Under liberal terms of the state’s Public Employees Retirement System, a police chief with 30 years of experience on the force can collect up to 75% of his salary by age 55 and up to 50% by age 50.

‘Working ... for Free’

So, from age 50 to 55, “you start working almost for free,” said City Manager David N. Ream of Santa Ana, where 53-year-old Police Chief Raymond C. Davis retired April 17 after 14 years in the $70,000-a-year chief’s post.

Earle Robitaille, chief of the Huntington Beach Police Department for nearly two decades, left that $74,796-a-year job in February at age 55. And Jimmie D. Kennedy, who has announced his intention to leave as chief of the Anaheim Police Department this week, after five years in the post, is retiring at age 53.
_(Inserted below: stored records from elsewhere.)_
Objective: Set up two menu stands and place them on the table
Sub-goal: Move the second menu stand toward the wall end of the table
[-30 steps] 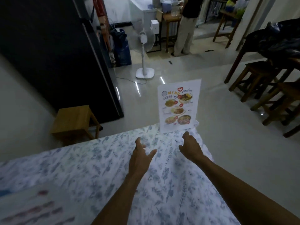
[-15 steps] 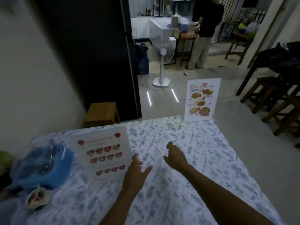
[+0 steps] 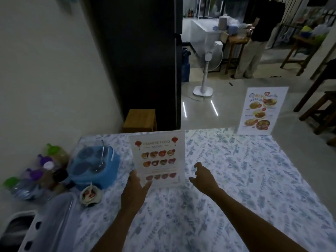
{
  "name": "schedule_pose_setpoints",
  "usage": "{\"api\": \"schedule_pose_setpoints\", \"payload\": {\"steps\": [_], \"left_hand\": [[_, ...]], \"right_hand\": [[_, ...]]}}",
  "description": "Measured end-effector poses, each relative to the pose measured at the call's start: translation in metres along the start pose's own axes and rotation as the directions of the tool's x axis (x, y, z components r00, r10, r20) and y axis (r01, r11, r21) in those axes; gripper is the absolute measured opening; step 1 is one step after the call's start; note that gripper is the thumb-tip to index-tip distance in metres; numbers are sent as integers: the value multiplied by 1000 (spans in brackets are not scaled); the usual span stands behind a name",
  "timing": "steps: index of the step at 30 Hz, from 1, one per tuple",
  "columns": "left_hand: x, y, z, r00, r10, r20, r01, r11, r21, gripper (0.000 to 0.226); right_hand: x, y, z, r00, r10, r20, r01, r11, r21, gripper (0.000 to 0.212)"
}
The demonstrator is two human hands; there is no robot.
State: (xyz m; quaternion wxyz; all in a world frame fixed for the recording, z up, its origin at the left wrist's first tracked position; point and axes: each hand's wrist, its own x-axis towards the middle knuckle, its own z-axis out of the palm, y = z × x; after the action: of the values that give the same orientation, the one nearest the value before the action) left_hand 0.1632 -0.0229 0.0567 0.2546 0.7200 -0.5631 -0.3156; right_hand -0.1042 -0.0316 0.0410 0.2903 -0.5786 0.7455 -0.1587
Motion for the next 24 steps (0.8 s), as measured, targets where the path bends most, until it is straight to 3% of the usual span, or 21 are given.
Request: {"api": "schedule_pose_setpoints", "payload": {"steps": [3,6,12,19,24], "left_hand": [[20,-9,-6,998,-47,-38,48,999,18,73],[45,-16,-7,998,-70,3,70,998,4,74],[84,-6,-9,996,-1,86,-1,999,34,34],[132,21,-13,996,13,93,-18,998,60,37],[179,24,-25,993,19,112,-29,996,84,36]], "right_hand": [[13,-6,10,999,16,29,-16,1000,4,60],[30,-10,17,998,-28,61,29,1000,-8,48],[66,-18,9,978,-134,161,128,991,48,30],[105,-32,7,987,-113,118,103,991,90,22],[134,-52,17,991,-84,108,63,980,187,29]]}}
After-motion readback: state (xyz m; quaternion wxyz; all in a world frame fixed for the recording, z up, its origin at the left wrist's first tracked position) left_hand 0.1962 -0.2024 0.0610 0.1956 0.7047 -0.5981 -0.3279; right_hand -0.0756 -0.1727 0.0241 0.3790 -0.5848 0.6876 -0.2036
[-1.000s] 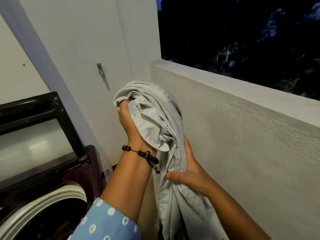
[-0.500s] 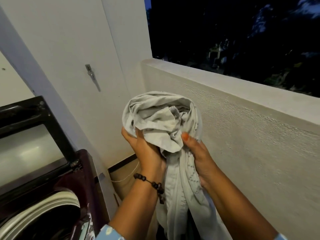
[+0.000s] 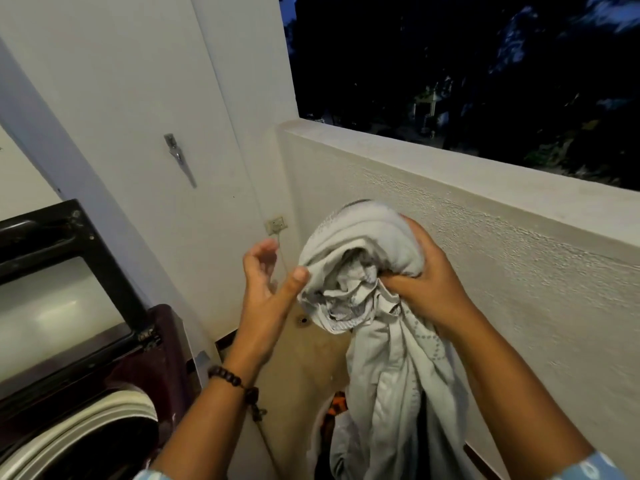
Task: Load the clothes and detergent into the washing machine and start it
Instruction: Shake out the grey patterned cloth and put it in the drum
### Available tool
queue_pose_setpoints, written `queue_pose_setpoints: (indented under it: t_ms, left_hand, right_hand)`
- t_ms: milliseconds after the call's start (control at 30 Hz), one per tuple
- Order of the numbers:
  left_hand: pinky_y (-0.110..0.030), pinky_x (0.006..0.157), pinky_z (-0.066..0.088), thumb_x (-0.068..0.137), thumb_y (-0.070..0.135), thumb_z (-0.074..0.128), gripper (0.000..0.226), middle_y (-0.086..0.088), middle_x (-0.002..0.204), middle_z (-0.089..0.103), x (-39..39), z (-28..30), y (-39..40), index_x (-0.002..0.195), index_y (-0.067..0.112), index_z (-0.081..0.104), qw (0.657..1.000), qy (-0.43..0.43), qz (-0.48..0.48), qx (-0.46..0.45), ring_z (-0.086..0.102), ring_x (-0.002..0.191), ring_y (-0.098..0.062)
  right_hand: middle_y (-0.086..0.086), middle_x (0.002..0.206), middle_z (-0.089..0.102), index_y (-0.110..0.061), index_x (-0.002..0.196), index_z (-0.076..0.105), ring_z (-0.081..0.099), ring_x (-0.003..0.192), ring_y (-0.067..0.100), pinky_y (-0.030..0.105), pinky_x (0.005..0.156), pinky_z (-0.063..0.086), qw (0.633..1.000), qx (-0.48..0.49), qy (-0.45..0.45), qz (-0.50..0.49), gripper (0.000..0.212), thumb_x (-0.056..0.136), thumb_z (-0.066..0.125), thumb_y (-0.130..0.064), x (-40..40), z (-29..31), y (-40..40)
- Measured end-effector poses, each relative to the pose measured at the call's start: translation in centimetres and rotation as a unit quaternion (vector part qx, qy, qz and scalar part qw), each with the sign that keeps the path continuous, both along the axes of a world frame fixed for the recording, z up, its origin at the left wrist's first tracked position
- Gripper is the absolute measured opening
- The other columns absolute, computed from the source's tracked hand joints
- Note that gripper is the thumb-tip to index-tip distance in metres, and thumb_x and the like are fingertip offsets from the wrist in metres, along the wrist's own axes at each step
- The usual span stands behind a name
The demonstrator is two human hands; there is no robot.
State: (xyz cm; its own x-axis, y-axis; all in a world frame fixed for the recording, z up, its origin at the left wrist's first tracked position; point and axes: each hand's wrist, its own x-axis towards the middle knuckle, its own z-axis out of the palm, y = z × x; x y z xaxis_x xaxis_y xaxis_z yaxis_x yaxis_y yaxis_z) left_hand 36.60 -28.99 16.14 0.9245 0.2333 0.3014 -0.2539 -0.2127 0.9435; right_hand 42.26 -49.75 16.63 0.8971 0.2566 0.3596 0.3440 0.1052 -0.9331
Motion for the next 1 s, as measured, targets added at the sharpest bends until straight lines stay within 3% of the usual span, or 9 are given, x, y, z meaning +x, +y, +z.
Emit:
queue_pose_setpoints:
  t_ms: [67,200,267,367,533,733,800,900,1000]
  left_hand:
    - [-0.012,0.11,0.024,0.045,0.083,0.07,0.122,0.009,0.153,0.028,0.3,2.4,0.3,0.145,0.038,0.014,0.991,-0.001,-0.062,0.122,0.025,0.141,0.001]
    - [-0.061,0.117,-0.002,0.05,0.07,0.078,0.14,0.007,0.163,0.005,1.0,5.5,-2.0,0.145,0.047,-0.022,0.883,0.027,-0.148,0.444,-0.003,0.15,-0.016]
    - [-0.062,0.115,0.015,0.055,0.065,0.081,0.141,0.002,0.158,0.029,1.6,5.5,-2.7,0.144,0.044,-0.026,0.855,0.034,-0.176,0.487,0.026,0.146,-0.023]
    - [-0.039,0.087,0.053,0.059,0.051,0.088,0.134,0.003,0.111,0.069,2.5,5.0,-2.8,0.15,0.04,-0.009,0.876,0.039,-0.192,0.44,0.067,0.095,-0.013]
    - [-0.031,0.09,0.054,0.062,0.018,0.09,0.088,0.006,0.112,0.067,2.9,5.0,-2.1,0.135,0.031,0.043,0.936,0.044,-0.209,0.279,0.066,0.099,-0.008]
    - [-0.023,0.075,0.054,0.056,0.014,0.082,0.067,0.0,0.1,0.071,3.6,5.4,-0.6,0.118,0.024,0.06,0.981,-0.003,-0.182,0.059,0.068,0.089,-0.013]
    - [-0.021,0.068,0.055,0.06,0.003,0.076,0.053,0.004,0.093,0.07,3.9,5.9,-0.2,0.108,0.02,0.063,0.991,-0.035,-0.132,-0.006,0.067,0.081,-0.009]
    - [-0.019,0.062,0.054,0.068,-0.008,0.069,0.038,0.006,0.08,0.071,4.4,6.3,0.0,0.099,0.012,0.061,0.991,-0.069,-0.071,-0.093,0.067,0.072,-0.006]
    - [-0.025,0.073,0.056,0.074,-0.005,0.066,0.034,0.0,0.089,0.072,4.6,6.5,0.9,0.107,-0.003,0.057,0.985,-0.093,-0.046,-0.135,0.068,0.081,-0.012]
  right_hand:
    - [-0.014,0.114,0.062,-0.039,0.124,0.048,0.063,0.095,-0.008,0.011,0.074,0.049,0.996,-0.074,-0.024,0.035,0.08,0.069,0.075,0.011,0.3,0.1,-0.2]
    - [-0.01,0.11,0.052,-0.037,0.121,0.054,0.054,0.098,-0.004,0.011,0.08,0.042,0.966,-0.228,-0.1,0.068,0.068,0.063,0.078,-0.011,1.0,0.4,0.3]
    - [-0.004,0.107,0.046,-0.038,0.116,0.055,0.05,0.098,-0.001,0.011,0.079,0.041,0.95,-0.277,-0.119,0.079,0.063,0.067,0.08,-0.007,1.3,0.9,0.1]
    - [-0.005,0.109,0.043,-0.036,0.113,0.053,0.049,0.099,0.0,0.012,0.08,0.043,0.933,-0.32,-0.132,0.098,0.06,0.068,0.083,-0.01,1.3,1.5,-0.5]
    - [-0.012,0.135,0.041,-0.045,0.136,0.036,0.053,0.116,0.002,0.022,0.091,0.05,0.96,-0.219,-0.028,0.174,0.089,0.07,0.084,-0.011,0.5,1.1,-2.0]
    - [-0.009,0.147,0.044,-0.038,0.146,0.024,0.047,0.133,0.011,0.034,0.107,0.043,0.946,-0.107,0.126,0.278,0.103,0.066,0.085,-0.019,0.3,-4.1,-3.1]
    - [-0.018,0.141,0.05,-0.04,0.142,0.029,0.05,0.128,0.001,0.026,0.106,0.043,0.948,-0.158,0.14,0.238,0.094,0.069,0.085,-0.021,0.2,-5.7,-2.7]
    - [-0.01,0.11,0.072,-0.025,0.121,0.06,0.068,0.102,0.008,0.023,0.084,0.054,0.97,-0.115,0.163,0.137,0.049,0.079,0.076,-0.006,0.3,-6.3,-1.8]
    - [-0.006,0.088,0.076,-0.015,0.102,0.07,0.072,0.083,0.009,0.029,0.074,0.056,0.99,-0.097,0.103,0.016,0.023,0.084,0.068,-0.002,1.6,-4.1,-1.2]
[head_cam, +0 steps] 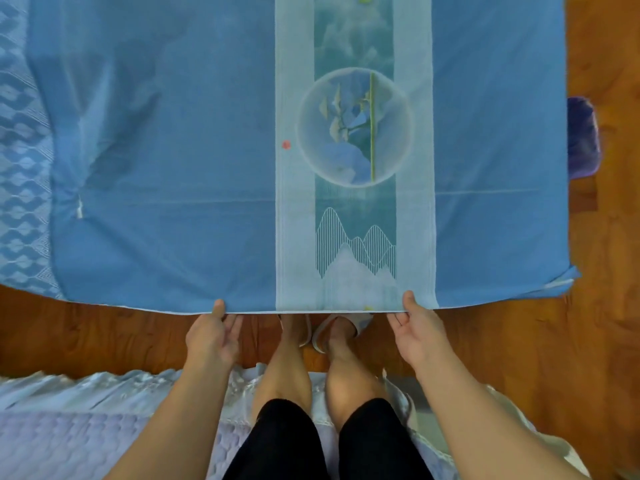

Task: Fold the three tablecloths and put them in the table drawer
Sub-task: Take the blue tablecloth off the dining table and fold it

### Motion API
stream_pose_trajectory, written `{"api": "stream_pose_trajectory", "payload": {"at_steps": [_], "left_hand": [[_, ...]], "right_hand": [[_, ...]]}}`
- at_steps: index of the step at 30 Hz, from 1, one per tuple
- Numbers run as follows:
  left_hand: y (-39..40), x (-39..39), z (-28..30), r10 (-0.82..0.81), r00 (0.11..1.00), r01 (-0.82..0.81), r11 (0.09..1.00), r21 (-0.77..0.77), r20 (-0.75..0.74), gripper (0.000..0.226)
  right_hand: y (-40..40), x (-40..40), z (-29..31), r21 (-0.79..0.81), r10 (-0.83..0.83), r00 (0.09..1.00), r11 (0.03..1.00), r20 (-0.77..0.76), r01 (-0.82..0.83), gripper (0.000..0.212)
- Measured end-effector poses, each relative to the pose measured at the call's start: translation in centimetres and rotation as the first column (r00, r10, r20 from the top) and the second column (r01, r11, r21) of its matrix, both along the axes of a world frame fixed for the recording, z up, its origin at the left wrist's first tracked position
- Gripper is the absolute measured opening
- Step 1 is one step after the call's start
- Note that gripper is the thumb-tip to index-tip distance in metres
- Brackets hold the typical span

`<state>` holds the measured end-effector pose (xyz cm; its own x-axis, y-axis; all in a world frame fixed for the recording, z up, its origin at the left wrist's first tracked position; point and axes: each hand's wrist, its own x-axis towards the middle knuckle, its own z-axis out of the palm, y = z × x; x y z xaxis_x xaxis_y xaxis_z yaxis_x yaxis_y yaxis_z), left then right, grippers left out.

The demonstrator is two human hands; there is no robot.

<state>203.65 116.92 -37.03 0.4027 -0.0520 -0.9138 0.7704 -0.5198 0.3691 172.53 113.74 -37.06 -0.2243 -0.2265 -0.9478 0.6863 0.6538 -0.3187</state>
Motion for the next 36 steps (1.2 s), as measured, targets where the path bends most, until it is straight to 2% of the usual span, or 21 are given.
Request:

Kennedy, who was paid $77,935, said he would have taken retirement next year, but decided to take it this year because Anaheim imposed a new rule making its retirees pay any cost increases in their medical insurance, beginning in 1988. The city will continue paying increases for employees who retire before Jan. 1.

Seal Beach’s Picascia, 43, said he developed hypertension from being chief. Too young to draw early retirement, he has applied for disability retirement. A hearing date has not been scheduled by the city to determine whether Picascia will receive disability. He has been placed on paid medical leave, at his salary of $61,660, pending that determination.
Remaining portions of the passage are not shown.